* [Problem details]
In the data below, find each line containing the string "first" and return it.

* [Recorded information]
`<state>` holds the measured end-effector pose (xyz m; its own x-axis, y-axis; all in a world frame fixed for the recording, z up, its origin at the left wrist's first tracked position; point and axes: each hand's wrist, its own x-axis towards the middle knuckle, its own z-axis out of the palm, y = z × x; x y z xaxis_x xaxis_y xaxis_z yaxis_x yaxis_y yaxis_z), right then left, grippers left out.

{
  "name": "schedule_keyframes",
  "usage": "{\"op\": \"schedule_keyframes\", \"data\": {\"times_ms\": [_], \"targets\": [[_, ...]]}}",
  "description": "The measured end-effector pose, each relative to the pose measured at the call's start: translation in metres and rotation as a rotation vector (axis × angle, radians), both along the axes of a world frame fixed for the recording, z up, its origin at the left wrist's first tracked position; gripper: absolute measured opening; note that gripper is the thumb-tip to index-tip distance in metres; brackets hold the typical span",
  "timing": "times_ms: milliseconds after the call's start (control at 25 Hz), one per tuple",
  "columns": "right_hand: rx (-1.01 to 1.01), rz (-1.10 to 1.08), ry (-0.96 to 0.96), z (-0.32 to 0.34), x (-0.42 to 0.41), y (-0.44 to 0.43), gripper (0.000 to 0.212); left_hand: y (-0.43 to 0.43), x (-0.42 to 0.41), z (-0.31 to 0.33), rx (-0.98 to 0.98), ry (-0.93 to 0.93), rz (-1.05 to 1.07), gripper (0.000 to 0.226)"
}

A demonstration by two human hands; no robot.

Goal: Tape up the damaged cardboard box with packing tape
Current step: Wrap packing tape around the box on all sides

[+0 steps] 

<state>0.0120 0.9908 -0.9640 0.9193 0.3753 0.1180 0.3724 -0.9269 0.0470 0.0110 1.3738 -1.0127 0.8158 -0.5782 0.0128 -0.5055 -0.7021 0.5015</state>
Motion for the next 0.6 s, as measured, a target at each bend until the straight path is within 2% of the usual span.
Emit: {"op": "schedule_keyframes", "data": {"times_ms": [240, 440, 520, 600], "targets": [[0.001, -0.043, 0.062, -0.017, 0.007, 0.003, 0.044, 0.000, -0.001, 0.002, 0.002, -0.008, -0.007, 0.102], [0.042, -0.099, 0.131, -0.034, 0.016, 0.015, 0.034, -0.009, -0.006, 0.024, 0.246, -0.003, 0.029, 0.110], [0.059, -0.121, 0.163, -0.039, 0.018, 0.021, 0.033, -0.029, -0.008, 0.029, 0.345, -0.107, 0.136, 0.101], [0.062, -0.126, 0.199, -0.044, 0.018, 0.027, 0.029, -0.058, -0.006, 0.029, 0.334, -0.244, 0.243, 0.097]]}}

* [Written response]
`<state>` holds the measured end-effector pose (xyz m; its own x-axis, y-axis; all in a world frame fixed for the recording, z up, its origin at the left wrist's first tracked position; point and axes: each hand's wrist, its own x-axis towards the middle knuckle, its own z-axis out of the palm, y = z × x; x y z xaxis_x xaxis_y xaxis_z yaxis_x yaxis_y yaxis_z), right then left, grippers left out.
  "description": "The measured end-effector pose, each relative to the pose measured at the call's start: translation in metres and rotation as a rotation vector (axis × angle, radians), both along the axes of a world frame fixed for the recording, z up, its origin at the left wrist's first tracked position; gripper: absolute measured opening; note that gripper is the thumb-tip to index-tip distance in metres; brackets hold the typical span",

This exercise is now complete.